© 2011 Robert Ray.  Course Description: Rewriting 101.  All Rights Reserved.

Structure is an arrangement of parts. Acts are made up of scenes. A scene is made up of setting, character, dialogue, action, intruder, ending. Two of the most helpful structures for rewriting are the Sexual Triad and the Closed Circle and Intruder. You can read more about the Sexual Triad in The Weekend Novelist Rewrites the Novel. To grasp the importance of the Intruder penetrating the Closed Circle, we’ll do some writing.

  • Scene performance.
  • Homework that links to Week Three.

Office Hour at Café Argento:

Day Two starts at Café Argento with the Urns playwright, the Korean War suspense writer, and the writer of Walkers in Water-World. Advice to the playwright: lock down the house as your resource base.

Advice to the suspense novelist: check out the ping-pong structure used by most suspense novelists.
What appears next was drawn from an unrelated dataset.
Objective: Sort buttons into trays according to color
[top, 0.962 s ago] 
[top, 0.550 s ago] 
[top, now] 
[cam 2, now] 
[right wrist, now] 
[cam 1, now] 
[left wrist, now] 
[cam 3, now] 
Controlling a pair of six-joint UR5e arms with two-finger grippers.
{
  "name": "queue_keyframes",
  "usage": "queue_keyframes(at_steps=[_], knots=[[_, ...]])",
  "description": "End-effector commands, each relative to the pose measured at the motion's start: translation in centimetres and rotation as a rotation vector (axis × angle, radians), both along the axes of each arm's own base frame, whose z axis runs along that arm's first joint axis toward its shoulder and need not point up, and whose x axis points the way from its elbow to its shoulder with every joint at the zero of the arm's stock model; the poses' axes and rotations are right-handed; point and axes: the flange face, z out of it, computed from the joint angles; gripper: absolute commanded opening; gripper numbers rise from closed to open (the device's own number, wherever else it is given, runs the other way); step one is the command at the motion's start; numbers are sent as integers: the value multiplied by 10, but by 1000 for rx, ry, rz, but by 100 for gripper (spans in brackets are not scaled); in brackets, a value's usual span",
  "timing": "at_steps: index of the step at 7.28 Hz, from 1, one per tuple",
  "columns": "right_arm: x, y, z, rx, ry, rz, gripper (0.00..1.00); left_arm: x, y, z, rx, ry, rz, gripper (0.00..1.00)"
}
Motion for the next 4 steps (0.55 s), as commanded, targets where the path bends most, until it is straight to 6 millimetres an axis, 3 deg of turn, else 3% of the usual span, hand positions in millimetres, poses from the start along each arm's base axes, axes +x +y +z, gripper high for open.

Check the analysis of the ping-pong structure from Eye of the Needle in section 4 of The Weekend Novelist Rewrites the Novel.

Advice to the Water-Worlder: create a portal between your two worlds (Walker World vs. Water World.)

The Workshop

The writing on Day Two introduces two powerful rewrite tools: Scene Profile and Scene Template. The scene profile (there’s an example below from Leaving Las Vegas) loads your unconscious with scene-parts: setting, description, dialogue, action, intruder and closed circle, and climax. The example below – the Biker Bar scene from Leaving Las Vegas – comes from the work Jack and I did with Elements of Dramatic Writing, part of the screenwriting program at University of Washington Extension.

Scene Profile – Leaving Las Vegas.

  • Name: Biker Bar
  • Position: scene 93 Act 2 pt2.
  • Ritual: Love Quest, Negotiation, Combat
  • Purpose: Indexes Protag’s death wish and his romantic character.
  • Character and Setting: The place is a Rough English Bar in Las Vegas. A dark, dirty place. It is early morning. Protag enters for a drink when he discovers that the grocery store is closed.
  • Characters onstage: Protag Ben, Biker Girl, Aging Blonde in leather hot pants, a young Biker Girl, Biker Boy in black leather, Bartender. The aging blonde doesn’t have a speaking part. Ben wears the new clothes Sera has given him. Ben’s core story is Grail Quest. Sera’s core story is King Replacement – she replaces her pimp with Ben.
  • Objects on-stage: paper napkin, jukebox, slot machines, beer can, stools, Ben’s clothing, towel.
  • Dialogue-Monologue: Biker Girl propositions Ben who checks with the Biker who gives him permission to buy the BG a drink. BG offers to move in with Ben, to suck him off, to spend the day in the sack. Ben tests words, “I’m deeply in love with Sera.” The Biker pulls Ben and the BG apart and offers Ben a way out, but Ben makes the grand gesture of holding his position as knight protector.
  • Action and Climax: The scene climaxes when the Biker smashes Ben in the face. Action chain: Ben enters the bar, orders a drink. BG approaches to make her move on Ben while the Biker slugs quarters into a one armed bandit. BG deepens negotiations, Ben backs away, the Biker calls Ben out then head butts him and drops him. Biker and BG split. The Bartender gives Ben a towel to wipe up his blood, then expels Ben from the bar for fighting.
  • Closed Circles: The closed circles are the Bar; Ben’s space.
  • Intruder: Ben, the outsider intrudes into the dark world of leather bikers. BG pushes into Ben’s space. Biker smashes Ben’s body.
  • Secret: Biker Girl baits suckers to keep her boyfriend on edge; Ben is in love with Sera.
  • Symbol/Archetype: Symbol – Ben’s clothing becomes stained with his own blood. The shirt, symbolizing rebirth and love, is an index to Sera’s acceptance of Ben.  Bloodied the shirt symbolizes Ben’s irrevocable downward spiral that not even love can redeem.
  • Archetype #1 = Outsider/Quester = Ben; Archetype #2 = Temptress = Biker Girl;  Archetype #3 = Death God = Biker.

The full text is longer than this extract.